Et puis il y a l’État lui-même. Les systèmes d’identité numérique et les plateformes de paiement ne se contentent pas d’automatiser l’action publique. En concentrant l’information, la prise de décision et l’autorité opérationnelle, ils redistribuent le pouvoir en son sein. Sans protections juridiques solides et contrôle indépendant, la même infrastructure qui verse des prestations sociales peut devenir un instrument d’exclusion, de surveillance et de contrôle politique.
La confiance, toutefois, ne s’ajoute pas à l’IPN une fois qu’elle est déployée. Elle doit être intégrée à l’architecture dès le départ. Les gouvernements qui négligent ces fondations ne se contentent pas d’ignorer le risque — ils le fabriquent.
Rien de tout cela n’affaiblit l’argument en faveur de l’IPN. Pour tenir ses promesses, il faut néanmoins une conception plus large de ce qu’implique une transformation numérique réussie. Sur le plan technique, les gouvernements doivent construire des systèmes capables de résister à la défaillance de n’importe quel composant grâce à la fédération, l’interopérabilité, la redondance et la résilience hors ligne.
Sur le plan institutionnel, les organismes qui gouvernent l’IPN doivent être réellement indépendants, transparents et redevables.
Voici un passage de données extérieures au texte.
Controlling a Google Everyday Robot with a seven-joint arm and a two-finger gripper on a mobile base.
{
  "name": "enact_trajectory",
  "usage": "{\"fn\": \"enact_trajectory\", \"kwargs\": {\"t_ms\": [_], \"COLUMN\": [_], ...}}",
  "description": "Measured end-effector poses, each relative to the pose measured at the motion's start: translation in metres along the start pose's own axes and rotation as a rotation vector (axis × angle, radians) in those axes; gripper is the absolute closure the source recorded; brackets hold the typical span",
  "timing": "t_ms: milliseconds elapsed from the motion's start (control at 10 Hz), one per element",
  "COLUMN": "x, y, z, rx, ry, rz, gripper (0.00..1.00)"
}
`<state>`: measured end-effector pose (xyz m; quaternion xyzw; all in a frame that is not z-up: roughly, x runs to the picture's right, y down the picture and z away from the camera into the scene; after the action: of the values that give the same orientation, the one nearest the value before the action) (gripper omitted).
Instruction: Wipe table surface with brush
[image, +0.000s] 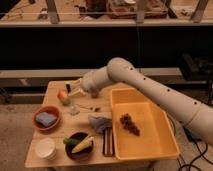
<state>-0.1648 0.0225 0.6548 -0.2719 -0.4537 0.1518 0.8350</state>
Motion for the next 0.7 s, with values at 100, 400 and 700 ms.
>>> {"fn": "enact_trajectory", "kwargs": {"t_ms": [100, 400, 700], "x": [0.007, 0.029, 0.042], "y": [0.008, 0.024, 0.028], "z": [0.015, 0.037, 0.041], "rx": [-0.016, -0.043, -0.049], "ry": [0.0, 0.0, 0.001], "rz": [0.001, 0.016, 0.047], "gripper": [1.0, 1.0, 1.0]}}
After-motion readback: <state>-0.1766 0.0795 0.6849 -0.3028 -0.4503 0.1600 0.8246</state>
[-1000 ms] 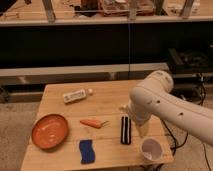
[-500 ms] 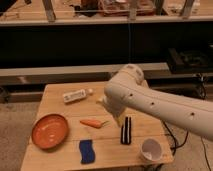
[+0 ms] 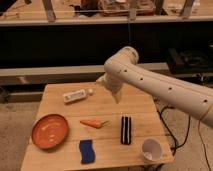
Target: Move the arm in a circular motion
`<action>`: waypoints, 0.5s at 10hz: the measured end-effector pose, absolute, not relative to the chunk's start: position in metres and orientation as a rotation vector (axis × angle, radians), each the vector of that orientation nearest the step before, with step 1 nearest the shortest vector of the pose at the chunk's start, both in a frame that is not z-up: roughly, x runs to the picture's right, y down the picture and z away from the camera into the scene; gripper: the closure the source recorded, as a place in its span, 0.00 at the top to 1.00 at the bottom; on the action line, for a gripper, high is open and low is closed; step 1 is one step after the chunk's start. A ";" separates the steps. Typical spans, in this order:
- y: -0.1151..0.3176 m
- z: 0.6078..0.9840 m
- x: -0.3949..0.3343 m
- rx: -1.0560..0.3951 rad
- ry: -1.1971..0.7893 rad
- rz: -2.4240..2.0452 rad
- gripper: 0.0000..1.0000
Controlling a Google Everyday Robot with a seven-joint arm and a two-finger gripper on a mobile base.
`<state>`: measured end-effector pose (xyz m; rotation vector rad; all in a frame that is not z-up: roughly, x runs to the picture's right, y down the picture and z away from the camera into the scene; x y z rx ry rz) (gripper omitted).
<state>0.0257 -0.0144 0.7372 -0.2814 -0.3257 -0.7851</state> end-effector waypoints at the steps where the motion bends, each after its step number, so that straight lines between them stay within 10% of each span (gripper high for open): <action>1: -0.024 0.756 0.035 -0.291 -0.316 -0.773 0.80; 5: -0.027 0.829 0.100 -0.372 -0.266 -0.680 0.80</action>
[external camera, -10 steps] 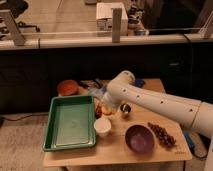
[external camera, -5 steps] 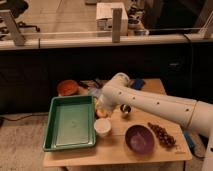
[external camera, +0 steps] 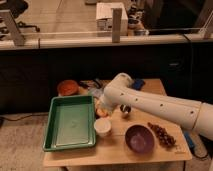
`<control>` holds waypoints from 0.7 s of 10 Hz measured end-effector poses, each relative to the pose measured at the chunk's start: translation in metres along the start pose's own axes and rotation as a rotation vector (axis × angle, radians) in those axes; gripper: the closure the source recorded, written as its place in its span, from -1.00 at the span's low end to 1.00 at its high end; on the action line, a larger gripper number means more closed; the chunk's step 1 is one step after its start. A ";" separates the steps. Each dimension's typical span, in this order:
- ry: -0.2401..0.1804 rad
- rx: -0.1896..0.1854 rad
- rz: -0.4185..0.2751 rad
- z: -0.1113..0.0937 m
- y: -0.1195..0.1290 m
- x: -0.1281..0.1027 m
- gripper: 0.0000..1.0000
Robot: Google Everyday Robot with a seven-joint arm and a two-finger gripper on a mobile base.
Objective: Place apple in paper cup
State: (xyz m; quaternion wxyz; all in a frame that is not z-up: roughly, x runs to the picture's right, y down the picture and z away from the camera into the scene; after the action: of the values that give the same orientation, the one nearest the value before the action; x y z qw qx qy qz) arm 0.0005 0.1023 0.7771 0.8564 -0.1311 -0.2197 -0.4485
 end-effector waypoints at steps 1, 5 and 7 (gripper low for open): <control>0.007 0.010 -0.005 -0.005 -0.004 0.000 0.93; -0.009 -0.007 -0.050 -0.037 -0.012 -0.012 0.93; -0.042 -0.038 -0.067 -0.045 -0.012 -0.021 0.93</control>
State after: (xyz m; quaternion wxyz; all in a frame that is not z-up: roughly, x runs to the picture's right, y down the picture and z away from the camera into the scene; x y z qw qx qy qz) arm -0.0083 0.0912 0.7279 0.8335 -0.1494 -0.2331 -0.4781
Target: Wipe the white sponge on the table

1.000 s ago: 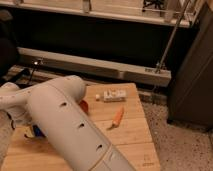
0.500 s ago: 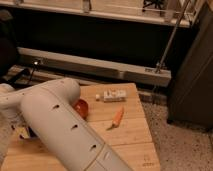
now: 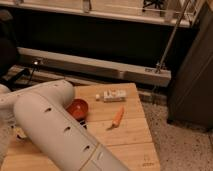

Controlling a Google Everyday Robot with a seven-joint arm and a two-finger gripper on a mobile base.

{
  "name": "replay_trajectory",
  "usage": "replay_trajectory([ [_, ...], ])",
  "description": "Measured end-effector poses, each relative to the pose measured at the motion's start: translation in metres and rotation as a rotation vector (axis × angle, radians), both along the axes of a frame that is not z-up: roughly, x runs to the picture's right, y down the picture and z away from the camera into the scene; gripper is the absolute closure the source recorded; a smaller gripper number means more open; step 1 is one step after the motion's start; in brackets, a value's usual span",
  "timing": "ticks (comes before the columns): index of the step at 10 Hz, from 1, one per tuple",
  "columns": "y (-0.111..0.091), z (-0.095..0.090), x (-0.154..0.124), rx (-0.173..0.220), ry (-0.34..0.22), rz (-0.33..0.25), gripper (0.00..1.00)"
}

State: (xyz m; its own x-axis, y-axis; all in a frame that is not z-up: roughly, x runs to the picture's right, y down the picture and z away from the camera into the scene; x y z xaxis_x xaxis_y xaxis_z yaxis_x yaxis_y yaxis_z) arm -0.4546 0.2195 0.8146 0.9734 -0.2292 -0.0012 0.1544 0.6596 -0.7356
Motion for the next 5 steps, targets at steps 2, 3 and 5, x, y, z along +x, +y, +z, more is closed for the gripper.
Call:
replay_trajectory([
  [2, 0.0, 0.004, -0.012, 0.004, -0.011, -0.016, 0.72],
  [3, -0.001, 0.007, -0.015, 0.005, -0.011, -0.021, 0.72],
  [5, -0.003, 0.017, -0.019, 0.002, -0.001, -0.029, 0.72],
])
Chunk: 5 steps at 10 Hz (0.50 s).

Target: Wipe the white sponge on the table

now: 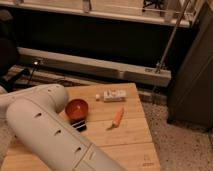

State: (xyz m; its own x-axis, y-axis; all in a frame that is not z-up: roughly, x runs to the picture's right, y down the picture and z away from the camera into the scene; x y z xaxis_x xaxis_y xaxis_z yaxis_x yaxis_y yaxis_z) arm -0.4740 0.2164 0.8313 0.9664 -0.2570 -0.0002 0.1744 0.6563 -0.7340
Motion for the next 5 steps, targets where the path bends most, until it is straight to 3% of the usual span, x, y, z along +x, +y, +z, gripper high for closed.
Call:
replay_trajectory([
  [5, -0.021, 0.023, -0.02, 0.01, -0.003, 0.053, 0.72],
])
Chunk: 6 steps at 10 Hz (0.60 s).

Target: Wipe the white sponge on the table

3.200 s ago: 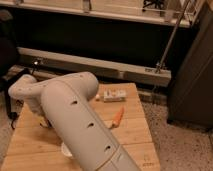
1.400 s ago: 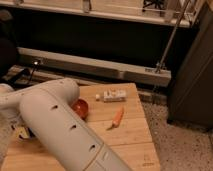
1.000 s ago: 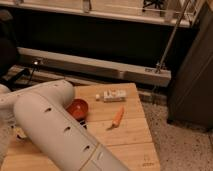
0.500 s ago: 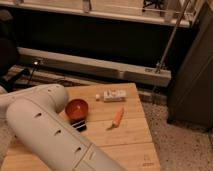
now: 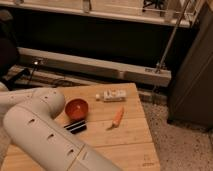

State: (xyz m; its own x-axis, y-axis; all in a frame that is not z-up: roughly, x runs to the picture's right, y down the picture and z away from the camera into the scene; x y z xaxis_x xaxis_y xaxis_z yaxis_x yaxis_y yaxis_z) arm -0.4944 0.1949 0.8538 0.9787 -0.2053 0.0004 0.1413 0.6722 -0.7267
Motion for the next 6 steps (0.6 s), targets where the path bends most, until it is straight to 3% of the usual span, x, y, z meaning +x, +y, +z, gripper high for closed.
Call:
replay_trajectory([
  [3, -0.026, 0.025, -0.006, 0.018, 0.008, 0.07, 0.72],
  [6, -0.05, 0.054, 0.013, 0.04, 0.07, 0.139, 0.72],
])
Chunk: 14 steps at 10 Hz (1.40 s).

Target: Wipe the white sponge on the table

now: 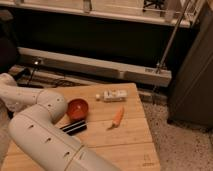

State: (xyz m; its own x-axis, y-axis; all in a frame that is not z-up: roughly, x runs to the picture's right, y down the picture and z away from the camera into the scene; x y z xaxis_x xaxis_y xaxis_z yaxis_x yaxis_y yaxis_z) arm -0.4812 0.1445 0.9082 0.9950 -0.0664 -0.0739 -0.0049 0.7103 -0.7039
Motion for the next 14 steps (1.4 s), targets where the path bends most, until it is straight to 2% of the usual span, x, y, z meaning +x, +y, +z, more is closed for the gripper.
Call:
replay_trajectory([
  [5, -0.034, 0.036, 0.053, 0.032, 0.129, 0.084, 0.72],
  [8, -0.045, 0.043, 0.078, 0.029, 0.174, 0.114, 0.72],
  [11, -0.054, 0.044, 0.102, -0.002, 0.203, 0.166, 0.72],
  [14, -0.052, 0.036, 0.113, -0.07, 0.195, 0.233, 0.72],
])
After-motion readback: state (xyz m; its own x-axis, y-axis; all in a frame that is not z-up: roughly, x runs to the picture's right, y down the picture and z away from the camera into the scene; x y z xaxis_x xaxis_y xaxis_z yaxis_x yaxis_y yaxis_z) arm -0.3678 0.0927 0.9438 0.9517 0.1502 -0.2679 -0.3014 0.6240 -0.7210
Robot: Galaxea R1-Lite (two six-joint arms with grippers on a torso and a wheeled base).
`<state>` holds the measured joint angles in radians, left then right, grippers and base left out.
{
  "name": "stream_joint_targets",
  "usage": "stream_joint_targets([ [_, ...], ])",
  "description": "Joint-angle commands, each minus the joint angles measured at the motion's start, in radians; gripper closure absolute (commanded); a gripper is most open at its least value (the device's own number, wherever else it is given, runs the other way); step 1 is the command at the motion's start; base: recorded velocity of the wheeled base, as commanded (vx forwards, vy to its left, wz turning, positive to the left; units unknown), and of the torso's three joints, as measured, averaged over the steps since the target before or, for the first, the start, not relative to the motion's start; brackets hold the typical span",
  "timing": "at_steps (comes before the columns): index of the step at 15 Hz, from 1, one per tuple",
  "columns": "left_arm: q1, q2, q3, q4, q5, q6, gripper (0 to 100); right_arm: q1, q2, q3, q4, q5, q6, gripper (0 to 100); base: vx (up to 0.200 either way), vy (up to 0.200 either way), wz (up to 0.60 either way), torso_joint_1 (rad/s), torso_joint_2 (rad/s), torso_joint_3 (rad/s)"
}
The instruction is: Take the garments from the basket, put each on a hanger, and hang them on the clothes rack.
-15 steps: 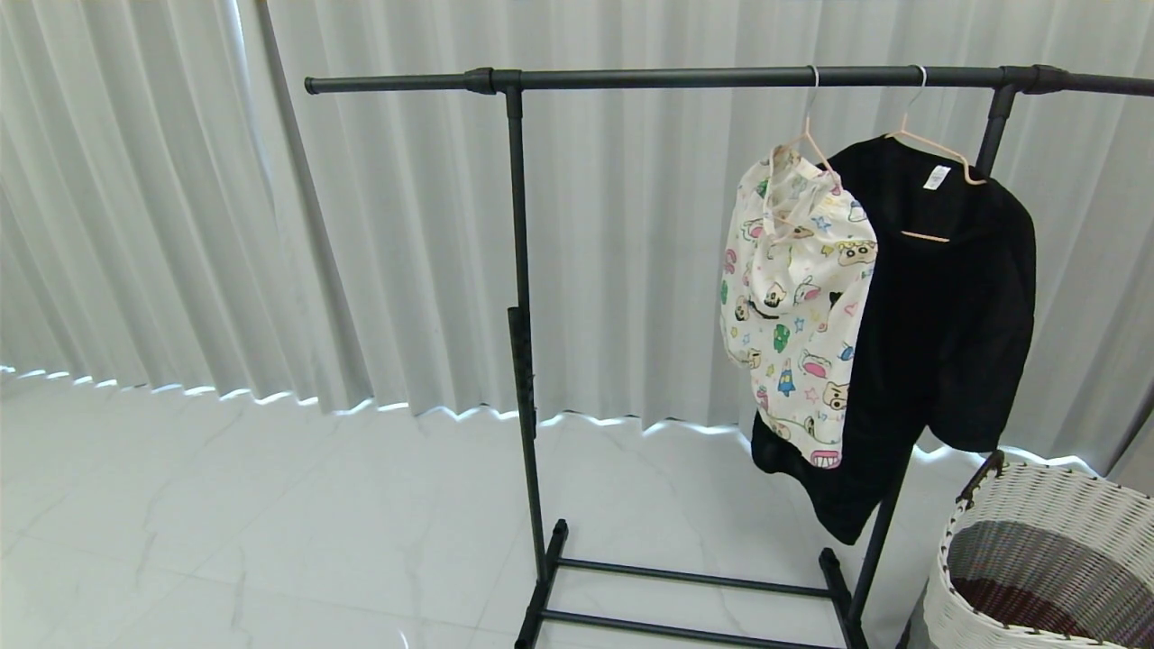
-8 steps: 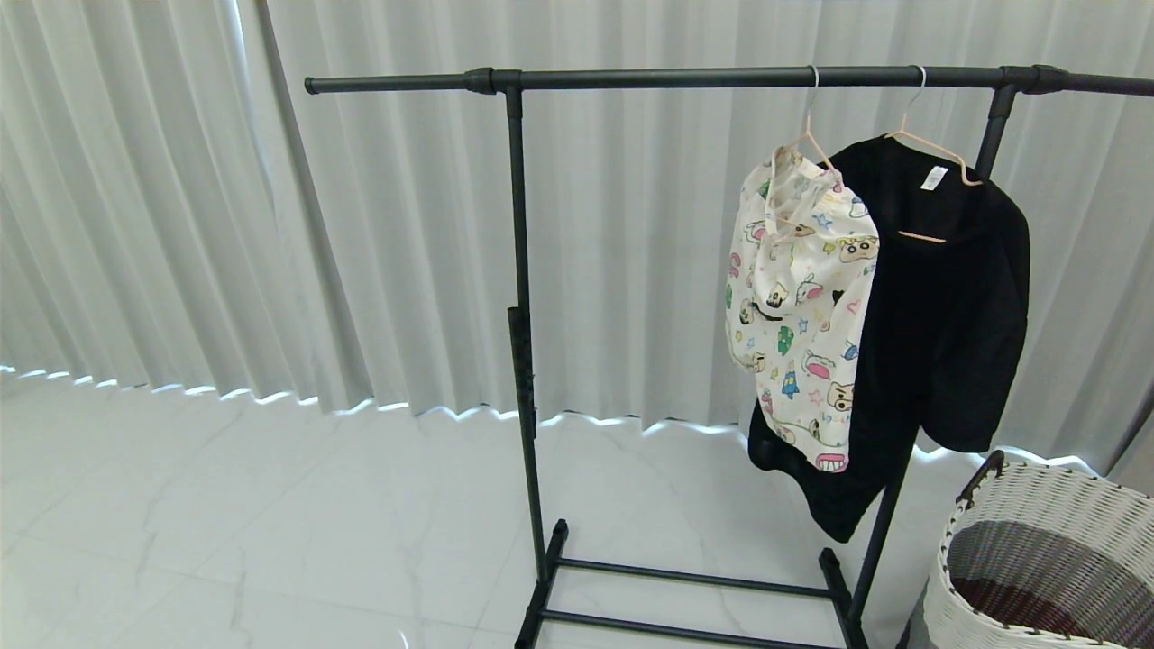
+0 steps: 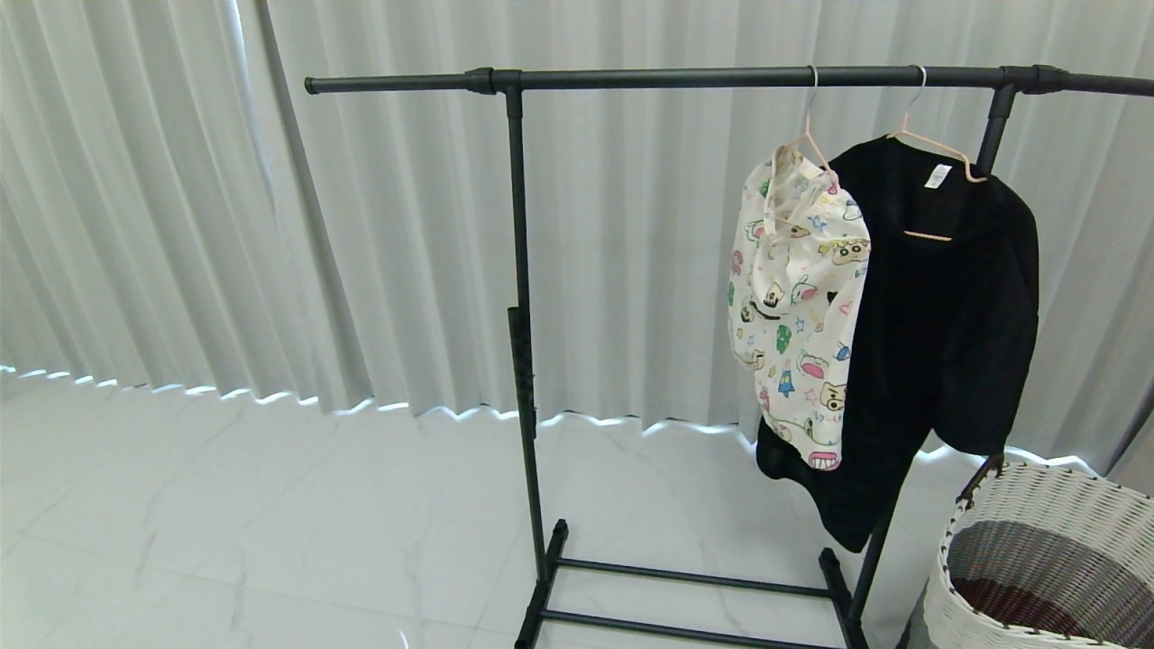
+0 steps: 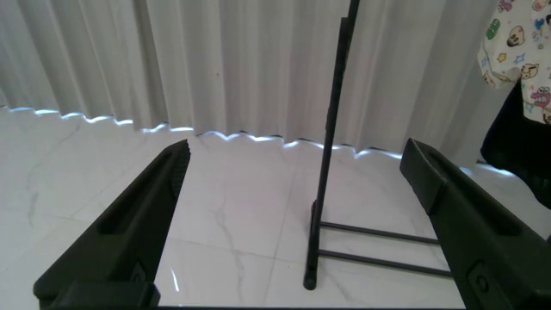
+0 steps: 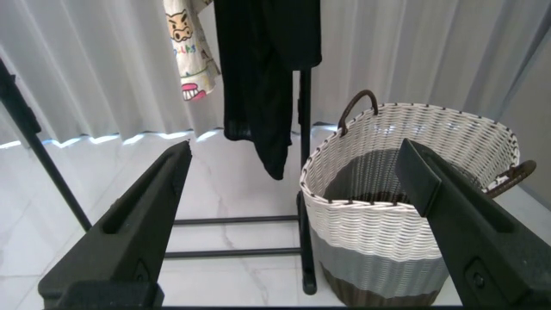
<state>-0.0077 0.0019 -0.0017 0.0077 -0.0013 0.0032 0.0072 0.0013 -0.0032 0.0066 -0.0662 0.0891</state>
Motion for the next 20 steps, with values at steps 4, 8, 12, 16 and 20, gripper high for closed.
stream_joint_targets([
  [4, 0.000, 0.000, 0.000, 0.000, 0.001, 0.000, 0, 0.000, -0.001, 0.000, 0.001, 0.000, 0.000, 0, 0.000, 0.000, 0.00, 0.000, 0.00, 0.000],
  [8, 0.000, 0.000, 0.000, 0.000, 0.000, 0.000, 0, 0.000, -0.001, 0.000, 0.001, 0.000, 0.000, 0, 0.000, 0.000, 0.00, 0.000, 0.00, 0.000],
  [12, 0.000, 0.000, 0.000, 0.000, 0.000, 0.000, 0, -0.001, -0.001, 0.000, 0.001, 0.000, 0.000, 0, 0.000, 0.000, 0.00, 0.000, 0.00, 0.000],
  [16, 0.000, 0.000, 0.000, 0.000, 0.000, 0.000, 0, 0.000, -0.001, 0.000, 0.000, 0.000, 0.000, 0, 0.000, 0.000, 0.00, 0.000, 0.00, 0.000],
  [20, 0.000, 0.000, 0.000, 0.000, 0.000, 0.000, 0, 0.000, -0.001, 0.000, 0.000, 0.000, 0.000, 0, 0.000, 0.000, 0.00, 0.000, 0.00, 0.000],
])
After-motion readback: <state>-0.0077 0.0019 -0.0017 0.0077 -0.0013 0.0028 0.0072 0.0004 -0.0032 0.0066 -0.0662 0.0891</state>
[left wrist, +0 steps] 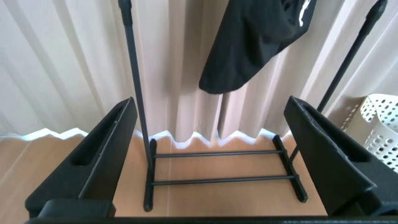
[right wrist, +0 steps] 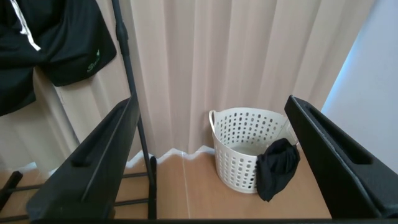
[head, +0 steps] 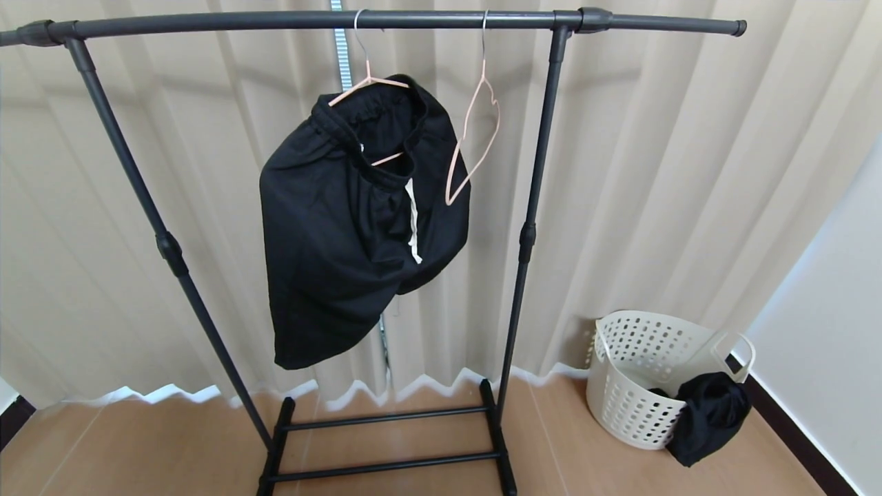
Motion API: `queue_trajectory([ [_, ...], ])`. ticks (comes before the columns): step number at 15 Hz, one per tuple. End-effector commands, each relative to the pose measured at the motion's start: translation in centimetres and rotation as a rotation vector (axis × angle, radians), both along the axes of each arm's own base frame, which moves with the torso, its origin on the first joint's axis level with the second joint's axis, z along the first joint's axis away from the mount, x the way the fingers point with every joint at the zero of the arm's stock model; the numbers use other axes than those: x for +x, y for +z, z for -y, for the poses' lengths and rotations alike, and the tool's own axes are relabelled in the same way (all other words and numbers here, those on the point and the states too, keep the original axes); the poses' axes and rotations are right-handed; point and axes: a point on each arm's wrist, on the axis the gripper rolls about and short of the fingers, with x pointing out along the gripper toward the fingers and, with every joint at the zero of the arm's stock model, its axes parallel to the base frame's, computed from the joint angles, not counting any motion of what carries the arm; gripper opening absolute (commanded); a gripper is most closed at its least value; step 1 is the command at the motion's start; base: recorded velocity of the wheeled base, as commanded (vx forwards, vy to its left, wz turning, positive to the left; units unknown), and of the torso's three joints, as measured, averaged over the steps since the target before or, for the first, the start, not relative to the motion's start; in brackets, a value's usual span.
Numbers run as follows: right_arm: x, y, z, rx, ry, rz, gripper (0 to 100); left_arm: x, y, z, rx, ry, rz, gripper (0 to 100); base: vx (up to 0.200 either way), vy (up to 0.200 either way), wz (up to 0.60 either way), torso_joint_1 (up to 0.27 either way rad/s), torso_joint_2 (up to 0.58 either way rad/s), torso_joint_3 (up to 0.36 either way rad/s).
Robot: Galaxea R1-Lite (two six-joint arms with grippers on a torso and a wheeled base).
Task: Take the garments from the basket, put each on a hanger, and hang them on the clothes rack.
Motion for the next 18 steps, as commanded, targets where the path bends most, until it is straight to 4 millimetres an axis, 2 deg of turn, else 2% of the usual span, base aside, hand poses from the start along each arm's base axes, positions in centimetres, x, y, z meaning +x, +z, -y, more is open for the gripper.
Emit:
queue_trajectory([
  [1,0.02,0.01,0.00,-0.001,0.000,-0.001,100,0.01,0.01,0.00,0.000,0.000,-0.001,100,0.000,0.000,0.00,-0.159,0.50,0.344],
  [8,0.02,-0.01,0.00,-0.001,0.000,-0.003,100,0.01,0.01,0.00,0.000,0.000,-0.001,100,0.000,0.000,0.00,-0.117,0.47,0.348],
  [14,0.02,0.01,0.00,-0.001,0.000,-0.001,100,0.01,0.01,0.00,0.000,0.000,-0.001,100,0.000,0.000,0.00,-0.043,0.44,0.397],
  [17,0.02,0.01,0.00,-0.001,0.000,-0.001,100,0.01,0.01,0.00,0.000,0.000,-0.001,100,0.000,0.000,0.00,0.001,0.16,0.162],
  [18,0.02,0.01,0.00,-0.001,0.000,-0.001,100,0.01,0.01,0.00,0.000,0.000,-0.001,100,0.000,-0.200,0.00,0.002,0.03,0.051],
])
Des comités consultatifs sans pouvoir d’intervention ne remplacent pas un contrôle effectif exercé par les parlements, la société civile et des auditeurs externes.
Les évolutions géopolitiques de ces dernières années ont fait de l’infrastructure un terrain de compétition stratégique, et les systèmes numériques ne font pas exception. Conçus pour fournir des services publics, ils soutiennent désormais la puissance de l’État et l’influence géopolitique.
En construisant l’IPN, les gouvernements doivent reconnaître les dépendances qu’ils créent et les vulnérabilités qui les accompagnent. Les fondations numériques de l’État ne relèvent plus simplement de l’administration. Elles sont une question de sécurité nationale et doivent être traitées comme telle.